Website: tresoundartist.com
Statement: I created this soundtrack in April 2021 during a season of hibernation, which led to a discovery of free improvisation as a way to resurrect the expressive voice I'd lost as a flutist after over a decade of Western classical training. Beyond college eurhythmics I had no training in improvisation, no knowledge of mixing or mastering even as a thing to know. The recordings were taken with a Zoom recorder my dad had given me, then layered via Audacity without effects or alteration.
Free improvisation can be described as having too many options, so many that paradoxically it's limiting. Creating a soundtrack for a vast, mostly empty sky felt like this. With visuals mostly of slow, clear space, I needed a framework and built one from my few strengths as a classical flutist: bright sound and lyricism. Beyond immersion in Western classical music, I believe the soundtrack was also influenced by my childhood growing up to video game music by composers such as Yasunori Mitsuda and Nobuo Uematsu.

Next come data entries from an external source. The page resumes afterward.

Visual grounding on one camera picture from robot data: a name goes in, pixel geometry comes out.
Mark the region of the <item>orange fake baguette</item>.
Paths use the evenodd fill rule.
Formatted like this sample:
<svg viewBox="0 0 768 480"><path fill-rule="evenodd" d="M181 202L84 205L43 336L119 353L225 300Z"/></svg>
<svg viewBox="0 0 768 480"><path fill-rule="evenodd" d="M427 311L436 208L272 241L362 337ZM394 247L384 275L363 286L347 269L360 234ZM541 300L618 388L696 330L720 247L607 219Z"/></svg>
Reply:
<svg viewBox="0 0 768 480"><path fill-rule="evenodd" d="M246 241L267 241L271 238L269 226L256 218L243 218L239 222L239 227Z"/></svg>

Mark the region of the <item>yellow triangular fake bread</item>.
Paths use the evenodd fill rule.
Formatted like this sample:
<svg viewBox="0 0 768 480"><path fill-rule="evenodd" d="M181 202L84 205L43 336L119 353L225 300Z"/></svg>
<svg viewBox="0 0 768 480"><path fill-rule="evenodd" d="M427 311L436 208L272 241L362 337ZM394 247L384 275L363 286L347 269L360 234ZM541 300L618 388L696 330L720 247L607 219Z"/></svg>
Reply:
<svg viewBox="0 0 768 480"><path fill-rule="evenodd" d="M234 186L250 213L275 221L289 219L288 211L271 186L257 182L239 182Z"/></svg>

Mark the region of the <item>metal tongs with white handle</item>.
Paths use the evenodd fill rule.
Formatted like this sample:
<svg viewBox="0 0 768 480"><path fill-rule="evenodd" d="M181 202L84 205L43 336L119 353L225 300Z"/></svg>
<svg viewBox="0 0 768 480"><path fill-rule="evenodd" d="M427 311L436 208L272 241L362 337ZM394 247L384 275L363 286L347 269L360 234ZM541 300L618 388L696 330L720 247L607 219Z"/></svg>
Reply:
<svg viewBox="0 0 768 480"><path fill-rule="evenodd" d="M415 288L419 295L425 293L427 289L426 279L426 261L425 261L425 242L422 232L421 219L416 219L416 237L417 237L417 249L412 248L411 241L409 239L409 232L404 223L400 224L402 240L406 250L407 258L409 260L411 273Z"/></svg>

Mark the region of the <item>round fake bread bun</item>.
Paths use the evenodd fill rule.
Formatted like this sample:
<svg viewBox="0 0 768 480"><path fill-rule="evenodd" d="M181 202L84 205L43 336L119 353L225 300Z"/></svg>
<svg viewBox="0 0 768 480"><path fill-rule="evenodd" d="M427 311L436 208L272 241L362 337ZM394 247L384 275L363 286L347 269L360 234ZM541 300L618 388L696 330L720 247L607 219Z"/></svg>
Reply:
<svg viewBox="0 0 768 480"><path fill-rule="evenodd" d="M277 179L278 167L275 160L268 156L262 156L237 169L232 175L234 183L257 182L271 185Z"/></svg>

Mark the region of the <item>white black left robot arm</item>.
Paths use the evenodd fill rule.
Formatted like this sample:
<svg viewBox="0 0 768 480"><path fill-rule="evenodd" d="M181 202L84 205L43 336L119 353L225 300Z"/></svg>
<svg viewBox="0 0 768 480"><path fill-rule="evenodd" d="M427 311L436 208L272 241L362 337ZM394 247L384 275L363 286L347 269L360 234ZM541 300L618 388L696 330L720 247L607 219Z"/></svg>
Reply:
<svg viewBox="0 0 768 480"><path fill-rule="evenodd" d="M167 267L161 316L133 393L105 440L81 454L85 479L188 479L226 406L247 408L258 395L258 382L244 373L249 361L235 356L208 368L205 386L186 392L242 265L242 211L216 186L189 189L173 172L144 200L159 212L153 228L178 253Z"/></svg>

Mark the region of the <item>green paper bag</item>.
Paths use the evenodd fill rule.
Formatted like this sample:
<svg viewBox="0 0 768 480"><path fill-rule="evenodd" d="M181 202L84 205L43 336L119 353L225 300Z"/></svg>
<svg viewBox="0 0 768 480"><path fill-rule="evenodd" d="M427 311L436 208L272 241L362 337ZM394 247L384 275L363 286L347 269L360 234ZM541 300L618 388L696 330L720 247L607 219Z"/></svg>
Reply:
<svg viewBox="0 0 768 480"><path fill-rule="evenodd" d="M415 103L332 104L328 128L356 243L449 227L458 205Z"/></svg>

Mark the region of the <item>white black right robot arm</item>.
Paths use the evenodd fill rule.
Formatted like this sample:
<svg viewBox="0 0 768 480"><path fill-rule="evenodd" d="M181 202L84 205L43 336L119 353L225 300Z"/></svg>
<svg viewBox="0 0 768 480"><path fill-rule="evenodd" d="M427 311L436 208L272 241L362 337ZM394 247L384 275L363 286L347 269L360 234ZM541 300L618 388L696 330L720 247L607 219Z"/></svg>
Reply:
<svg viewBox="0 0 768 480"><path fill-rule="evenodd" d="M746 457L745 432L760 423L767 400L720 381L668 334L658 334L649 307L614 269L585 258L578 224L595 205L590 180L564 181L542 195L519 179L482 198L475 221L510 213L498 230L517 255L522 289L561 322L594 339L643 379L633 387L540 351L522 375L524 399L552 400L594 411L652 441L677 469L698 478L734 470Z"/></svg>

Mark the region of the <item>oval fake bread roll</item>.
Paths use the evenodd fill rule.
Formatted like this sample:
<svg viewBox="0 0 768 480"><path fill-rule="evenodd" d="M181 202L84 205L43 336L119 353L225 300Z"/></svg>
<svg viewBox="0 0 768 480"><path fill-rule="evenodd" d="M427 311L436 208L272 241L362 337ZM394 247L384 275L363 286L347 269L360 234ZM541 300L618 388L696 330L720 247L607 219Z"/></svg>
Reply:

The playing is raw, nearly as raw as I felt at the time — ignorant of live music in the city around me, invisible to these scenes, and hoping to build a creative career out of Patreon. The playing betrays this naivete, near-recklessness, of someone who has nothing to lose — a privilege of invisibility. Three years later I've found spaces that have kept me actively performing, collaborating, and organizing shows. Listening back to this soundtrack, it's easy to hear I had a different voice before my voice was deemed worth listening to by anyone beyond immediate community. There's a lot of nostalgia for this voice, a voice steeped in wistfulness, obscurity, yet urgency — the urgency of fierce ambition. If I were to create a soundtrack in 2024, it might seem more polished but it maybe wouldn't match the spirit of this scene from Jim Vecchi's film.